[To do] With both ends included, repeat exactly the lines of the entries below from the one containing "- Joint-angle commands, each" down to the one containing "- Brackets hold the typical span", and no others.

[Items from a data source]
------

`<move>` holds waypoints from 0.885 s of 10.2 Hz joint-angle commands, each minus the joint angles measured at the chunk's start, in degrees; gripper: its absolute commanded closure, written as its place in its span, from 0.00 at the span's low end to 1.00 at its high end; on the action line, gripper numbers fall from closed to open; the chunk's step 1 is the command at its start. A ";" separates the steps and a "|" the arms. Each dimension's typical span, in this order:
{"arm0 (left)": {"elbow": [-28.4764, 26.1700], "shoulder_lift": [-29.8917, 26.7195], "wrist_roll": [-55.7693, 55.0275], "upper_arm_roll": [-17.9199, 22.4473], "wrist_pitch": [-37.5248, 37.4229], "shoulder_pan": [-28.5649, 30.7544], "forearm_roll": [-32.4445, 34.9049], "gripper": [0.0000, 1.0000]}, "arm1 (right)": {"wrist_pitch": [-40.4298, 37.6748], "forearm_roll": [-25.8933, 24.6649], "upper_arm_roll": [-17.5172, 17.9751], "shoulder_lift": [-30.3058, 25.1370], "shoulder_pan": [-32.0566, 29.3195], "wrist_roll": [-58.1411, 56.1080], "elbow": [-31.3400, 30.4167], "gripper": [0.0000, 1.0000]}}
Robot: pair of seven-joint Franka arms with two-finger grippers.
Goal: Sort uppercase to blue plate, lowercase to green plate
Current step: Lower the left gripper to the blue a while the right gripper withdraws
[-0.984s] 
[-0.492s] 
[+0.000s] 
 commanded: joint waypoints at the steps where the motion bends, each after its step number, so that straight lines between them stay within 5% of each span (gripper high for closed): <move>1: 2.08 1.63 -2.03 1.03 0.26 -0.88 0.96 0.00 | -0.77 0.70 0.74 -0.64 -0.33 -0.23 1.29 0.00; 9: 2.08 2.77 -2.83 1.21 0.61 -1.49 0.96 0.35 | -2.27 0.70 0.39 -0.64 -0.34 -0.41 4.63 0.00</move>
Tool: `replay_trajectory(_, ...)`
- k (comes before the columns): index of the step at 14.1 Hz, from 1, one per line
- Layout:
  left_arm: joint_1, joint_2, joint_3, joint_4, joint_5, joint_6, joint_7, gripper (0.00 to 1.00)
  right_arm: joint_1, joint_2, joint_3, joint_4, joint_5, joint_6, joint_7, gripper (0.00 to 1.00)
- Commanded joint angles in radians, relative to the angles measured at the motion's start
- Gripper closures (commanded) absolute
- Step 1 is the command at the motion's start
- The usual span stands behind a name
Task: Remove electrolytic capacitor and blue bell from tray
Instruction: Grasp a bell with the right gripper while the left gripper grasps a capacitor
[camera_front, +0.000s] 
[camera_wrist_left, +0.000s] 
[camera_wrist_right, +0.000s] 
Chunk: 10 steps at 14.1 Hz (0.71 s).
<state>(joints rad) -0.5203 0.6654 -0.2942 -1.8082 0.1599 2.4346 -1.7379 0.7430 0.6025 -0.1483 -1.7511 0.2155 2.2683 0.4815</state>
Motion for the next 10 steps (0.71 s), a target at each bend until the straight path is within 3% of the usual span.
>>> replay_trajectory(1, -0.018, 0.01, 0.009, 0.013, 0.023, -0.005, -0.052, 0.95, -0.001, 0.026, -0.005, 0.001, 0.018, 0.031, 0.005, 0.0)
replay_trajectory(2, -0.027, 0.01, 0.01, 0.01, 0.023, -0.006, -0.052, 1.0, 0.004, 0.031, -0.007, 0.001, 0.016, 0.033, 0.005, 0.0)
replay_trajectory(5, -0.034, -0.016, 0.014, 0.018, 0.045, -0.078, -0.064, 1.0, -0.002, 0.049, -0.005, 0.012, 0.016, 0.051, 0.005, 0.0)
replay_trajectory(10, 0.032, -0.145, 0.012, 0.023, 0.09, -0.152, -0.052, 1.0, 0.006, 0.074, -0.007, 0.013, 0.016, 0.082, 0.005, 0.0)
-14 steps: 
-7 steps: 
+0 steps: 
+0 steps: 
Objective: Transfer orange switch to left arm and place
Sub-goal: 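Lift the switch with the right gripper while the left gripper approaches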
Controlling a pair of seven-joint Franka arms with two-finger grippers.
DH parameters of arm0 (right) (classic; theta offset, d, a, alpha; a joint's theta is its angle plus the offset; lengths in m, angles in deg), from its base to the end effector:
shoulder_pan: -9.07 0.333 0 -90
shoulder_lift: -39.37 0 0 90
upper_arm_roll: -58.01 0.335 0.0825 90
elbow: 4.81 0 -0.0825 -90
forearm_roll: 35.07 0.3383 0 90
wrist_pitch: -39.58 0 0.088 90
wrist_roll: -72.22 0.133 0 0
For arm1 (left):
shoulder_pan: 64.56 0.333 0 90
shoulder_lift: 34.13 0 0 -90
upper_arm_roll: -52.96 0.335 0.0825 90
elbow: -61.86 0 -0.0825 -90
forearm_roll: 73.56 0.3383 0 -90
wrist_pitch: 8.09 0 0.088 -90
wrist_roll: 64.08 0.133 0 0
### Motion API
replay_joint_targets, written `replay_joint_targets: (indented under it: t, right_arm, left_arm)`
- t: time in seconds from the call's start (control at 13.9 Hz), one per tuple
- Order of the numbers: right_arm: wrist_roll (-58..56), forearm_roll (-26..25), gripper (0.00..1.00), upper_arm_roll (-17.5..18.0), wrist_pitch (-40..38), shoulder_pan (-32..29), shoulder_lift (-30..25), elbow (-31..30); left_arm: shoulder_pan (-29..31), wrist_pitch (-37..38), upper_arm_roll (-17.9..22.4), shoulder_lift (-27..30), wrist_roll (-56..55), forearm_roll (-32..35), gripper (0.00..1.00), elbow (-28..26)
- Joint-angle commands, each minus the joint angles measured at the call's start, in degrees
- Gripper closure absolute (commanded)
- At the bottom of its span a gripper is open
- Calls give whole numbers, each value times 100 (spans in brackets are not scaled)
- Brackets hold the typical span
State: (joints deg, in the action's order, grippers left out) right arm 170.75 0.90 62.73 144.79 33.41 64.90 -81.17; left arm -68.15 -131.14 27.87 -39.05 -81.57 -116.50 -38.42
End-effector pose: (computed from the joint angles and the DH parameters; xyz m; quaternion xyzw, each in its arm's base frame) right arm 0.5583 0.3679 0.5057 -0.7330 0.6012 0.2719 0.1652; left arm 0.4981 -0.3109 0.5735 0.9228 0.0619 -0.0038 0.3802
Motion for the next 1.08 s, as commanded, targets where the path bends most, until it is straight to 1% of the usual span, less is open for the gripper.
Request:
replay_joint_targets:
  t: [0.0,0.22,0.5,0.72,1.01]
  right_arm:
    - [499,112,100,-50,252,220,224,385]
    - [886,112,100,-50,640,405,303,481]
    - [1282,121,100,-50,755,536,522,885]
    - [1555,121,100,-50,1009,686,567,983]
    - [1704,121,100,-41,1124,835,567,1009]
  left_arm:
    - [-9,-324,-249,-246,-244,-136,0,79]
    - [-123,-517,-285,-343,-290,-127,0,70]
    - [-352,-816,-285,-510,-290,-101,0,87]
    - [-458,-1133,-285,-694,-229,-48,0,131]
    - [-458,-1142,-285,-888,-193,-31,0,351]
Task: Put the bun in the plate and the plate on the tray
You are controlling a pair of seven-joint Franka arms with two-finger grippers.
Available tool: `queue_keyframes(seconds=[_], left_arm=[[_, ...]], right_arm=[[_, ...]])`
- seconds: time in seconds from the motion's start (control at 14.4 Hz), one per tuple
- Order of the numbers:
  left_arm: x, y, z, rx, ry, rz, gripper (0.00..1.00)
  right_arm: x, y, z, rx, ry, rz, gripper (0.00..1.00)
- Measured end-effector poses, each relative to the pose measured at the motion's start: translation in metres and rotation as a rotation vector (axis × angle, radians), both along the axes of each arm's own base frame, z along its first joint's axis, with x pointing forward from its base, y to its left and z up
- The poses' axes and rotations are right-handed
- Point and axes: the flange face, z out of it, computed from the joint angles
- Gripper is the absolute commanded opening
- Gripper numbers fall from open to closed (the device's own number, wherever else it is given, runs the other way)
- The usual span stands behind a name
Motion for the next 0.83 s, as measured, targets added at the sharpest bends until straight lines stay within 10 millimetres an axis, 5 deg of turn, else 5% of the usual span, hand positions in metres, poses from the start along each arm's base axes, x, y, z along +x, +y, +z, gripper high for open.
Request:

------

[Exercise output]
- Joint-angle commands, each minus the joint angles measured at the call's start, in degrees
- Gripper closure absolute (commanded)
- At the bottom of its span a gripper is open
- Calls give whole numbers, each value times 100 (spans in brackets are not scaled)
- Brackets hold the typical span

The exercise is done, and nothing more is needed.